Dorman, a fourth-year English student, is an opinion columnist for The Maine Campus, poetry editor of The Open Field — an undergraduate literary journal, and editor in chief of the student publication Doulos, a journal of Christian thought. Dorman won the fiction first prize for his pieces “The Creation of Adam” and “Lauds.”

English and history student Reuben Dendinger kicked off the fiction portion of the night with his piece “The Fresco at Diatomacea,” a dystopian story about a man living in the Rocky Mountains of Colorado. After the main character, Frank, roams around trying to find paint in the dystopian world, the Count of Diatomacea, who says he must complete a fresco for him because he is the “saddest painter in the world,” approaches him, demanding that Frank come with him.

“Faculty like to see at the Grady Awards how much the writer’s work has progressed in four years,” Kress said between performances.

The same applied for graduate work. Rose Wednesday, a graduate student of fiction, won first prize in graduate fiction for “The Artists, from an Unnatural History of Humans in Love.” The judge, Peter Markus, said that Wednesday’s work was “equally grounded in the world of fiction and the sentence.” Instead of reading her winning work, Wednesday read her piece “Fight! Fight! Fight!”

Wednesday is the current fiction editor of Stolen Island. Her work is published in Armchair Aesthete and Stolen Island and an upcoming story will be published in Timber Magazine Online.

Fiction judge Peter Markus read in the NWS in spring 2013 along with poetry judge Anna Moschovakis.

Moschovakis said graduate first prize poetry winner Sarah Cook’s “Poem in response to snow and other things” is both self-aware and funny. The poem concerns a snowy day and graduate school but also delves deeper into the greater implications of the two.

“In order to,” a piece by undergraduate first prize winner Sean Miller,“electrifies the page,” according to Moschovakis, who said she is “eager to see what the poet will do next.”

Maurice Burford won second prize in graduate poetry for his pieces “Frostbite” and “The Optimist.” Burford, who is poetry editor of HOUSEFIRE Publishing and is co-editor of Mammoth Editions, both based in Portland, Ore., read from his poem “The Optimist.”

“All good weather is happening to friends in lower altitude,” he read.

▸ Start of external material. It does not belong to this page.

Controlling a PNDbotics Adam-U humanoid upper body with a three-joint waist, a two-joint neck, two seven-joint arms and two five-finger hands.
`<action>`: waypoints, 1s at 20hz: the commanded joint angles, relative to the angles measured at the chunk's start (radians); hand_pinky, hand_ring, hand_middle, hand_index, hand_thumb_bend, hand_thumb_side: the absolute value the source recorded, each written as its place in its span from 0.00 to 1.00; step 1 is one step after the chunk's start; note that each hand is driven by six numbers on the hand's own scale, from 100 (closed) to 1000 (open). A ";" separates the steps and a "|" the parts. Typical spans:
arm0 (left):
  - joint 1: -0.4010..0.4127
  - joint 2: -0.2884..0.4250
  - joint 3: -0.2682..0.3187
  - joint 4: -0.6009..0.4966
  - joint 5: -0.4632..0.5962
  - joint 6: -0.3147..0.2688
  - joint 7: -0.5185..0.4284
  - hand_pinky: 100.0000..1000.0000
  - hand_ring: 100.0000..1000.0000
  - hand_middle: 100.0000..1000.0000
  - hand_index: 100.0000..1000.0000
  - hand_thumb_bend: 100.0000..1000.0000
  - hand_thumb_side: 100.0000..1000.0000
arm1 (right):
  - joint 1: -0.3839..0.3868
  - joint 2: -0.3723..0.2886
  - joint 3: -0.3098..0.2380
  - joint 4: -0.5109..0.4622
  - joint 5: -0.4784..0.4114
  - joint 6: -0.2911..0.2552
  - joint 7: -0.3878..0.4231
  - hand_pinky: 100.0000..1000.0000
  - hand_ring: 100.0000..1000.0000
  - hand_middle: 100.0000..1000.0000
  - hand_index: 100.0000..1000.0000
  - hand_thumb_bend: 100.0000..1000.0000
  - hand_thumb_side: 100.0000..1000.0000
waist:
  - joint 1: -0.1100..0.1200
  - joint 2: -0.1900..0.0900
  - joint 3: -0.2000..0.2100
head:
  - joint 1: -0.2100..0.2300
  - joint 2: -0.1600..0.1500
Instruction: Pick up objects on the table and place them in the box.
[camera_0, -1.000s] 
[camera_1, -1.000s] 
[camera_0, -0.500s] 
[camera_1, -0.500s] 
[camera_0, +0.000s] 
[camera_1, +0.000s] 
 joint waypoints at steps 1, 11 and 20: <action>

Burford then read from his poem “How to Turn Into a Tree After You Die,” which brought chatter among the crowd.

Second-prize winner in graduate fiction Alexander Champoux read his award winning piece “Imperfect Tense,” a coming of age story about a teenage girl who volunteers at a nursing home to get over her fear of the elderly. The teen’s plan to leave the home backfires when her teenage writing career, solidified in a piece she wrote about the nursing home, wins an award.

Champoux is the Coordinator of the Writing Program and Farnham Writers’ Center at Colby College.

The next NWS event is on Feb. 25 at 4:30 p.m. in room 104 of the Innovation Media Research and Communication Center. Polish playwright, translator and theater director Philip Boehm will read.